Jump to: navigation, search

Contents

Starting and Stopping

The PrepServer can be started and restarted using the re-startup.csh script (see PrepServer Installation Instructions#Standard Configuration). Executing this script will start a Management Service instance (if non is running) and then start the IDL Pre-processing Server instances. Should the PrepServer be running already, it will stop all instances of the IDL Pre-processing Server and, before shutting them down, have them unregister with the Management Service. The Management Service instance will NOT be stopped. Should it be necessary to shut the PrepServer down, then the following commands need to be executed WITH CARE:

# List all services running as the PrepServer user and show all entries for the IDL Pre-processing Service
ps -u $PREP_USER | grep PreprocessorIdlService
 
# Pick all the PIDs related to the PrepServer and execute kill
kill IDL_SERVICE_PIDs
 
# Find the Management Service
ps -u $PREP_USER | grep PreprocessorManagementService
 
# Pick the Management Service PID and execute kill
kill MANAGEMENT_SERVICE_PID

If you are SURE the PrepServer user ($PREP_USER) only runs PrepServer related services, the stopping can be done quicker, HOWEVER, BE CAREFUL:

killall -u $PREP_USER java

Logging

The Log Files

The PrepServer components log to the following log files.

Server/Service Default Path Description
Front-end $CATALINA_HOME/logs/WebServiceAccessLogger.log Contains an access log with details on pre-processing requests and results. Can be changed (see PrepServer Installation Instructions#PrepServer startup parameters).
Front-end $CATALINA_HOME/logs/catalina.out Contains a general Tomcat log.
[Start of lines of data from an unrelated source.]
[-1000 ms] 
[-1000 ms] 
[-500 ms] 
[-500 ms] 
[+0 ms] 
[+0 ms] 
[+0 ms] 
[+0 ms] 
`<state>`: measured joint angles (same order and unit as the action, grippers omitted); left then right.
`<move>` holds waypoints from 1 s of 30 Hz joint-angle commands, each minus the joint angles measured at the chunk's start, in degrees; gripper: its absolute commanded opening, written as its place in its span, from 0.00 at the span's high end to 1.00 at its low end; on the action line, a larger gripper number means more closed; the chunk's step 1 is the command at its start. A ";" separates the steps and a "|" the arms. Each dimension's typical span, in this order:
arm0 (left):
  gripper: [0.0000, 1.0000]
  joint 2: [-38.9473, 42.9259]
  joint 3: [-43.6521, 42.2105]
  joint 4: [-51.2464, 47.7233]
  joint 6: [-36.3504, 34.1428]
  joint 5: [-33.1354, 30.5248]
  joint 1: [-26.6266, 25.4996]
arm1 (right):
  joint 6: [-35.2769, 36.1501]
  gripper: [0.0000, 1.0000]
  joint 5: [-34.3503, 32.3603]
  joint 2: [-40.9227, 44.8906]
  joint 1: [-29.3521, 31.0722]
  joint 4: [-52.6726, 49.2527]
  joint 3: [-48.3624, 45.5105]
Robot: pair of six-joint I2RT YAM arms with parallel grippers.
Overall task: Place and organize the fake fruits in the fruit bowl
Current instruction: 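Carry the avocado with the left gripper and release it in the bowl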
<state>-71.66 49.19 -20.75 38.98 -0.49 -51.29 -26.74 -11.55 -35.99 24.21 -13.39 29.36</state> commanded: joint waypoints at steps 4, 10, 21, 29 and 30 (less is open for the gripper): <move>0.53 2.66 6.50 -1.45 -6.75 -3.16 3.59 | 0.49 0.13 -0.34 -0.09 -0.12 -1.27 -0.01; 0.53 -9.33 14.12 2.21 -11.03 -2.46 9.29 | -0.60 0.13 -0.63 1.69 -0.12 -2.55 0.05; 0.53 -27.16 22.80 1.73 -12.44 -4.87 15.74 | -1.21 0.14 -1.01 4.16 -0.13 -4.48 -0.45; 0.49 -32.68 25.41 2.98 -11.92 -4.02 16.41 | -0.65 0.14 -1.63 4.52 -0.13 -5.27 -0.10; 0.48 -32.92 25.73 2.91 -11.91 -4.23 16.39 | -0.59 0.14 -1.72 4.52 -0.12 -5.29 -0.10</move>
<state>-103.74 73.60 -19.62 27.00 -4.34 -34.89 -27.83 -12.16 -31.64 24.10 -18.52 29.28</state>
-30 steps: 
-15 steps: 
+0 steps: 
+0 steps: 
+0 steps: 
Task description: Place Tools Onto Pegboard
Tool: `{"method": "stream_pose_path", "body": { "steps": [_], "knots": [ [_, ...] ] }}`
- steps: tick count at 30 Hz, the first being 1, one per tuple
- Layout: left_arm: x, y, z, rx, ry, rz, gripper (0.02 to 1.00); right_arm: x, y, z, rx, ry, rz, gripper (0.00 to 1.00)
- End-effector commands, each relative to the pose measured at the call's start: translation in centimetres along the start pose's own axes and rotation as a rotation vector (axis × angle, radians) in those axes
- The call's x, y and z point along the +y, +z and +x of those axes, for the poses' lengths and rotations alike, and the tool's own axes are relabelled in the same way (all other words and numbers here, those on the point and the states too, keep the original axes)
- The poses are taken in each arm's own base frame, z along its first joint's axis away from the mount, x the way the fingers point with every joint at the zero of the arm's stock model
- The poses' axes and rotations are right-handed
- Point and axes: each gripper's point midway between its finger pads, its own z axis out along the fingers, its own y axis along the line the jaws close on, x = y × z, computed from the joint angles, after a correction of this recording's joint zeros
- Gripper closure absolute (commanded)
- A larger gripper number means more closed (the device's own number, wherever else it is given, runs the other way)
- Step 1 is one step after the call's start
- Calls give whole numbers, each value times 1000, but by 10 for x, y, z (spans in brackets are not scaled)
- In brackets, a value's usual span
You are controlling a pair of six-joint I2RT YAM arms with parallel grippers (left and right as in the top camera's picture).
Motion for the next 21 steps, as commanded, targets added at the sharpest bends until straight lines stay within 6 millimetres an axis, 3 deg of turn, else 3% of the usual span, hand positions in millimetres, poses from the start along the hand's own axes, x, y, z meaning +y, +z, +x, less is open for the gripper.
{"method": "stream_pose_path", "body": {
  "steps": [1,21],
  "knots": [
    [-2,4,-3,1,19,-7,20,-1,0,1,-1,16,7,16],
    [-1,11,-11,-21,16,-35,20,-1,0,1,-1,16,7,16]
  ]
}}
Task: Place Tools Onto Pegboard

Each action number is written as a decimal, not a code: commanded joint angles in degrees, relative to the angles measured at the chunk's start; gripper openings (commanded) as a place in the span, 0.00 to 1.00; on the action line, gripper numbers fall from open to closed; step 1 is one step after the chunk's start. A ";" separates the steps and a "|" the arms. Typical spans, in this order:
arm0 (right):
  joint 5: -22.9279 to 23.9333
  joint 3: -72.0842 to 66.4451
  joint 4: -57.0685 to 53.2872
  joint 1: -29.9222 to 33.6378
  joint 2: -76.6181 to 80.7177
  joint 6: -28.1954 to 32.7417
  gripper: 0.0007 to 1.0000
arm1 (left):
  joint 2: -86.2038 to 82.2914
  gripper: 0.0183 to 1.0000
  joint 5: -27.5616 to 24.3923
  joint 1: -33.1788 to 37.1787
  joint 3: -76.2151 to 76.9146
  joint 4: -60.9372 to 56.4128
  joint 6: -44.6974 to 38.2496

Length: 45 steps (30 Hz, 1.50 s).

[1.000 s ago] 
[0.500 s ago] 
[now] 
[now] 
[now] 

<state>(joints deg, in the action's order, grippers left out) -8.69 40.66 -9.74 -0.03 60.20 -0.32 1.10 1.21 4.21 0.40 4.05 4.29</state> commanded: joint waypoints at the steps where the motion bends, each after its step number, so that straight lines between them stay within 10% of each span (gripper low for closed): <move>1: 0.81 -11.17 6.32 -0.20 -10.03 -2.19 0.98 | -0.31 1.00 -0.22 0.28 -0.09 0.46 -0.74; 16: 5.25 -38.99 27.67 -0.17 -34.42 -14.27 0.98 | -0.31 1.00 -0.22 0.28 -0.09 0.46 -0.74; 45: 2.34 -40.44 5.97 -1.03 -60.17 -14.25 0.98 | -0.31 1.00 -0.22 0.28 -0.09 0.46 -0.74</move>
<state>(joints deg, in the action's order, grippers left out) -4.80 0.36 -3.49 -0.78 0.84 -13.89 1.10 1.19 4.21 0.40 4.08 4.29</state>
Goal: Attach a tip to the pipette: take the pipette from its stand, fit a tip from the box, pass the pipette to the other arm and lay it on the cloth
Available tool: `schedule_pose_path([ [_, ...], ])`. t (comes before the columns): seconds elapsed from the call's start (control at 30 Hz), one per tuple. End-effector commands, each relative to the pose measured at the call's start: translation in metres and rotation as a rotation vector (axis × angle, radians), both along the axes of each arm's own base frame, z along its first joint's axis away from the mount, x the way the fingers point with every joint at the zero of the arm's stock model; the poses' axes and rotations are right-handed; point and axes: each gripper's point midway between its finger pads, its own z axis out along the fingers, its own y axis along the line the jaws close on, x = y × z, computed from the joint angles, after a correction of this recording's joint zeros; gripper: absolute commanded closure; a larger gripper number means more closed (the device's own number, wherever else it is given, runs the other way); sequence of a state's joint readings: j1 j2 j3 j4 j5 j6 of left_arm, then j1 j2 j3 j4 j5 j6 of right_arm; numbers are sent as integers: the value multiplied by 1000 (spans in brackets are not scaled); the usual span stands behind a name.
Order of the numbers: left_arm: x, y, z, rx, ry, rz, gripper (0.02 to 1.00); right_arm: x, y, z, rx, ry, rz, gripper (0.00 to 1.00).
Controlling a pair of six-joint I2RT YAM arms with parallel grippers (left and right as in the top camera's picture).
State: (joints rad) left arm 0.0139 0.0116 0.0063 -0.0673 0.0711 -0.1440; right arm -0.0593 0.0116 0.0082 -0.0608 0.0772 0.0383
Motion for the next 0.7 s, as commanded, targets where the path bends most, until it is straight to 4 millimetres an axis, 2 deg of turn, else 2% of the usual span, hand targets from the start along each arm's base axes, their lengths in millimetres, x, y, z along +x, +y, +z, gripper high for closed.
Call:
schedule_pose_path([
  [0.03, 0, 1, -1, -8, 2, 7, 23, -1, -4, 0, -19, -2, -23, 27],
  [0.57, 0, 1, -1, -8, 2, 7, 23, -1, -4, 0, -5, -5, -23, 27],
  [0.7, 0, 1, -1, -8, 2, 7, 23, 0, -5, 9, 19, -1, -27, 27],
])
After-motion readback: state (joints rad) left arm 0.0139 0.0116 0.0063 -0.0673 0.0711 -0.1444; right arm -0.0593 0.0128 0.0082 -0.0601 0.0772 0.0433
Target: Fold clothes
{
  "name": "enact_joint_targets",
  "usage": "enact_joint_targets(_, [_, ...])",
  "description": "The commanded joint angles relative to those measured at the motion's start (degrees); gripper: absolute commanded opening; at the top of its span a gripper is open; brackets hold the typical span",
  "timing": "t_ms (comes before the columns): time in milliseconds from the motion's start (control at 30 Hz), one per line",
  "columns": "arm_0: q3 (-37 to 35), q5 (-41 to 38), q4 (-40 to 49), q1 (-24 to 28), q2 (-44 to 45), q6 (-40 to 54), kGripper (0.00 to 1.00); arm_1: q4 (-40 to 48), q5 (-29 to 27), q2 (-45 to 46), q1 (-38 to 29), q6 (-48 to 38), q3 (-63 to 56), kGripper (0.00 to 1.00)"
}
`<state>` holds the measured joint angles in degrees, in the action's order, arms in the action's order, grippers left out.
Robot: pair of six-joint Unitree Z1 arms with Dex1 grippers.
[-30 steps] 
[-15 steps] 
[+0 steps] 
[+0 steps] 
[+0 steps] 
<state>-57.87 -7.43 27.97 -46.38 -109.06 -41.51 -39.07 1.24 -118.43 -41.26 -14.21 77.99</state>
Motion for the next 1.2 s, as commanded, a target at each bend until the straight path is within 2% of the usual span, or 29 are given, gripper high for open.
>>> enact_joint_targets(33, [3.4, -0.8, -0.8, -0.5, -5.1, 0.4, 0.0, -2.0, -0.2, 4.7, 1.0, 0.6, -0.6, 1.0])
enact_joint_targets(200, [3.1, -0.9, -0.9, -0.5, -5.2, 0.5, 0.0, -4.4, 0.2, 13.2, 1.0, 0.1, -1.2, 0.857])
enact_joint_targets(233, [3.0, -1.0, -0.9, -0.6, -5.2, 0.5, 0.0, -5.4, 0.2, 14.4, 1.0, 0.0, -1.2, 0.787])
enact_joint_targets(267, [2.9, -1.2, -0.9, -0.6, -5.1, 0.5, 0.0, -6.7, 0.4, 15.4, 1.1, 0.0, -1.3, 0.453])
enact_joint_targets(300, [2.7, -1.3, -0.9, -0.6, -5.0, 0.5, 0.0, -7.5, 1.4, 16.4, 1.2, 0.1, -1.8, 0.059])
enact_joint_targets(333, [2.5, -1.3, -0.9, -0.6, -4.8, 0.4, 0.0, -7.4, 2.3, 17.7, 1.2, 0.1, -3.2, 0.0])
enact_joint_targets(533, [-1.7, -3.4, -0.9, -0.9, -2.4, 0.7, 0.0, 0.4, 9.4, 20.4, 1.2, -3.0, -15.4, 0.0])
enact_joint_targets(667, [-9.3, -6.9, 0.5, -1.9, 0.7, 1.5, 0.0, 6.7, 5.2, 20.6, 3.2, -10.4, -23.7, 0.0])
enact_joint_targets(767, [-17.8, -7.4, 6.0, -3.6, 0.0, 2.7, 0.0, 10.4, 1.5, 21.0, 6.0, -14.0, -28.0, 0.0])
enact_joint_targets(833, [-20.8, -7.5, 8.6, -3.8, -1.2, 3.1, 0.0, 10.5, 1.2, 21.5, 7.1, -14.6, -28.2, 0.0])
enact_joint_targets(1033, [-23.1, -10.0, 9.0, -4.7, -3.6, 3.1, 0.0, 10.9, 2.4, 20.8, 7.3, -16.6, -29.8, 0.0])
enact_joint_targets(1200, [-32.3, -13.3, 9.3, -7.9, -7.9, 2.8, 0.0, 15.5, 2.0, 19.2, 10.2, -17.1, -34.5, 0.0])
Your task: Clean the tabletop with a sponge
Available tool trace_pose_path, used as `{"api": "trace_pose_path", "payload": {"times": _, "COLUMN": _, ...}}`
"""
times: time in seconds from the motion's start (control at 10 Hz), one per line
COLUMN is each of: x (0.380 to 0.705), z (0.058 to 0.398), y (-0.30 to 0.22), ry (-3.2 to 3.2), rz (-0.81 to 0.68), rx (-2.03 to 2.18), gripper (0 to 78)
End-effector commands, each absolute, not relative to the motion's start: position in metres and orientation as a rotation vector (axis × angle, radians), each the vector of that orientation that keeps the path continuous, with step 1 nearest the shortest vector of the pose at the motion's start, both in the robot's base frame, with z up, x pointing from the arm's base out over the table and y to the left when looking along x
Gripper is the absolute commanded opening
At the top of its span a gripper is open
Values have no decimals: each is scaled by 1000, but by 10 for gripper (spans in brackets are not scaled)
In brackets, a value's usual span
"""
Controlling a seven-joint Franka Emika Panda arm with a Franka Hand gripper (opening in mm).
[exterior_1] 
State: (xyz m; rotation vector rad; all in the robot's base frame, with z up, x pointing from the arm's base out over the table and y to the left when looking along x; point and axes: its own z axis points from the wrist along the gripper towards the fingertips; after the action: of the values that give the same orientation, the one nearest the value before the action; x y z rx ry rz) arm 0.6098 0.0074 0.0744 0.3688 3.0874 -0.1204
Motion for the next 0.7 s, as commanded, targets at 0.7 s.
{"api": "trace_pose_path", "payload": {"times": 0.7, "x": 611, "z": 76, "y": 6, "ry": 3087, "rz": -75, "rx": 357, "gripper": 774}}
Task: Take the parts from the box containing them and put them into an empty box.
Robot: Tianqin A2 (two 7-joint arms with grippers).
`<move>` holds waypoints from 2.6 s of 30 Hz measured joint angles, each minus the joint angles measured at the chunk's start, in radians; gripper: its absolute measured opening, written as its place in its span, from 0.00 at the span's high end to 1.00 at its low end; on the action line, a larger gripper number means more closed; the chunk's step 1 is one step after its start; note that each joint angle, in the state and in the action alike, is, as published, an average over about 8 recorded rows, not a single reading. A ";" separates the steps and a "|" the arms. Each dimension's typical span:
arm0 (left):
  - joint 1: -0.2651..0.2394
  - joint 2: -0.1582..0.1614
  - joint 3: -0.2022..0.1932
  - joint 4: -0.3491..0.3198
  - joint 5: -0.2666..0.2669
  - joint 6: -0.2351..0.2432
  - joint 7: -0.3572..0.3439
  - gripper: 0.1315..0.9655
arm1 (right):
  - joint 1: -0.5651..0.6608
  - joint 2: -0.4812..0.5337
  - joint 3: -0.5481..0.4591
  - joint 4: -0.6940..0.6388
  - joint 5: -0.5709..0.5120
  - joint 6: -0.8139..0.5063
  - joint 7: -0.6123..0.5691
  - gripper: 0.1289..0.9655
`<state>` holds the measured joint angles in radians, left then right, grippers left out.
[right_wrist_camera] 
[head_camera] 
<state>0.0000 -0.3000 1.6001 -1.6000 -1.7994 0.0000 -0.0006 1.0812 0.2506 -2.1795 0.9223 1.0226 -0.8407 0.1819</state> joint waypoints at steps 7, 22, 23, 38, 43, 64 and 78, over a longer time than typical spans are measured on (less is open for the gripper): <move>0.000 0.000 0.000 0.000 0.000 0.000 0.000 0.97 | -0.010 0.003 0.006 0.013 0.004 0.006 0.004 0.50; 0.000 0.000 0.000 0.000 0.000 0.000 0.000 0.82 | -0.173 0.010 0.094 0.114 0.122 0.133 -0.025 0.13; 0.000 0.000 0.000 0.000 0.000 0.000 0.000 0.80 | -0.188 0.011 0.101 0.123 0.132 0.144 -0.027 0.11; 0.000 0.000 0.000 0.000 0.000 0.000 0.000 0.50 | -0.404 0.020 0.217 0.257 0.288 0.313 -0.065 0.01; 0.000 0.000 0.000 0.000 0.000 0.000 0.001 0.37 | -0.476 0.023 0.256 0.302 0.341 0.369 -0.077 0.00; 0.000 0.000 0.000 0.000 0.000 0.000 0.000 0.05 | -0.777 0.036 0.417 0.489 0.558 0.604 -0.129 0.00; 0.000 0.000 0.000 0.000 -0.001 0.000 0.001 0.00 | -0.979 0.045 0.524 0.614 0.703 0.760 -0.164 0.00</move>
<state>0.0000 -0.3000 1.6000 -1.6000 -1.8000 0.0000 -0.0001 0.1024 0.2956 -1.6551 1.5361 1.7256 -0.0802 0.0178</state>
If an error occurs in the web application, it will be recorded here.
Management Server $PREP_SERVER/logs/ManagementServiceMaintenanceLogger.log Records the management server's internal queues' state (Registered/Idle/Busy servers, Preprocessing requests).
Management Server $PREP_SERVER/logs/ManagementServiceSystemLogger.log Logs messages printed out by the general management server process (general errors and such).
Management Server $PREP_SERVER/logs/ManagementServiceProcessLogger.log Logs messages that occur while processing client requests.
Management Server $PREP_SERVER/logs/*_complete_mgmt.log A log that is written on shell level ensuring that even fatal exceptions for Java are recorded. * is the date and time the log was created.
Media Server $PREP_SERVER/logs/MediaServiceSystemLogger.log Logs messages printed out by the general media server process (general errors and such).
Media Server $PREP_SERVER/logs/MediaServiceProcessLogger.log Logs messages that occur while processing a client requests.
Pre-processing Server $PREP_SERVER/logs/IdlServiceSystemLogger.*.log Logs messages printed out by the general pre-processing server process (general errors and such). * is the IDL Pre-processing Server ID.
Pre-processing Server $PREP_SERVER/logs/IdlServiceProcessLogger.*.log Logs messages that occur while processing a client requests. * is the IDL Pre-processing Server ID.
Pre-processing Server $PREP_SERVER/logs/**_complete_idl_*.log A log that is written on shell level ensuring that even fatal exceptions for Java are recorded. * is the IDL Pre-processing Server ID, ** is the date and time the log was created.
SSW IDL $PREP_SERVER/logs/*_IDL_BATCH_RUN A log file that is written by the SSW IDL batch script that internally executes the SSW IDL environment initialization.

The Logging Pattern

The log files contain many debug related log entries, which document the status of the server (ManagementServiceMaintenanceLogger), the pre-processing (IdlServiceProcessLogger), etc. Interpreting the logs is essential in order to find errors and bugs in the system. The general logging pattern is:
(<TIME>) <LOGLEVEL> <SOURCE> - <MESSAGE>

The PrepServer components log on debug level to the following log files.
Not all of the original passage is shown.